[What this task involves]
Whenever a line in the data contains "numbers", show that line.

[Information provided]
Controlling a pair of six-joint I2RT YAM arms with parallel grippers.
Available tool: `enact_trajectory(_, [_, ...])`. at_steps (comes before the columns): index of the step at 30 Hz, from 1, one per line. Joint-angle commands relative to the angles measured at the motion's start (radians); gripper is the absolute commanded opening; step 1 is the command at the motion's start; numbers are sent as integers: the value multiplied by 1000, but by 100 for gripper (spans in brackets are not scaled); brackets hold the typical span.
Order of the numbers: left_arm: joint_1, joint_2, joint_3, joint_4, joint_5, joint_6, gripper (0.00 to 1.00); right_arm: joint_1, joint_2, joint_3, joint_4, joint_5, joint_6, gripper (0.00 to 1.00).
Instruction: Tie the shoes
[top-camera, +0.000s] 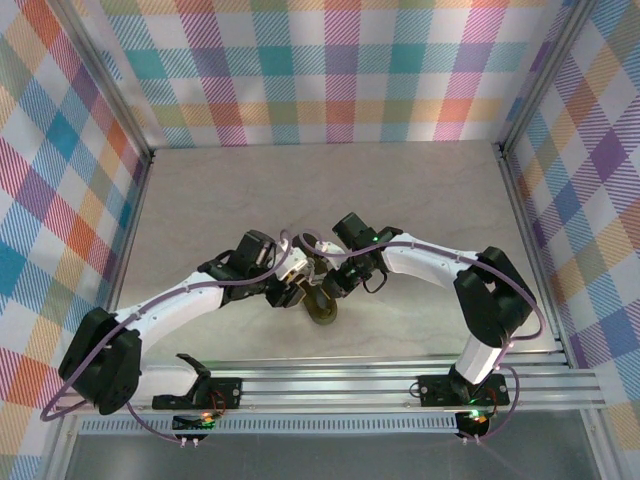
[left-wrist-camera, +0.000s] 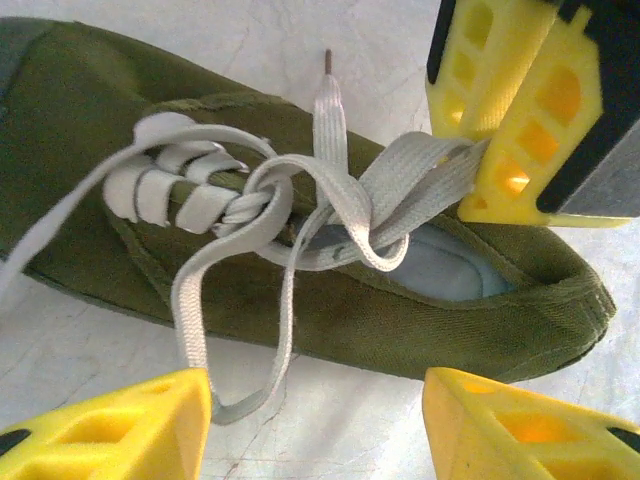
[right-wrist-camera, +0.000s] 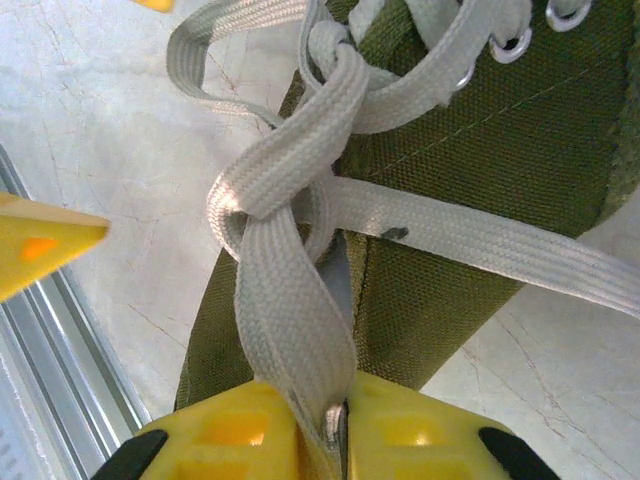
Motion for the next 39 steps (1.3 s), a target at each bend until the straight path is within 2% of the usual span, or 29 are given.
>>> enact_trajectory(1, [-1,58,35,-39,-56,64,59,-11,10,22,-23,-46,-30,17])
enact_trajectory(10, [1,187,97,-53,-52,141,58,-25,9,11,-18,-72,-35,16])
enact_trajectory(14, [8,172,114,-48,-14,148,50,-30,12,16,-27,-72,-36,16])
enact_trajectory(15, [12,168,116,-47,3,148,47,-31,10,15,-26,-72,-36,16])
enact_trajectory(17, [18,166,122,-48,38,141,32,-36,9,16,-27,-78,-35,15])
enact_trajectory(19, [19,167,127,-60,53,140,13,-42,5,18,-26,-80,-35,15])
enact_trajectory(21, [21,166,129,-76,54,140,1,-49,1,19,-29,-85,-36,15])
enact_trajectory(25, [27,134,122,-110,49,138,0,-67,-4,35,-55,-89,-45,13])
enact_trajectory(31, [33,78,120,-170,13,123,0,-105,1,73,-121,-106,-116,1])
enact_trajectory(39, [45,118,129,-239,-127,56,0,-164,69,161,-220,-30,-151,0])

[Answer below]
Available tool: `enact_trajectory(_, [_, ...])`. at_steps (comes before the columns): index of the step at 30 Hz, from 1, one per line. Joint-angle commands relative to the angles measured at the motion's start (radians); gripper is the absolute commanded opening; step 1 is the command at the motion's start; numbers are sent as integers: the value multiplied by 1000, but by 100 for gripper (spans in brackets are not scaled); brackets hold the typical span.
Order of the numbers: left_arm: joint_1, joint_2, joint_3, joint_4, joint_5, joint_6, gripper (0.00 to 1.00); right_arm: joint_1, joint_2, joint_3, joint_4, joint_5, joint_6, gripper (0.00 to 1.00).

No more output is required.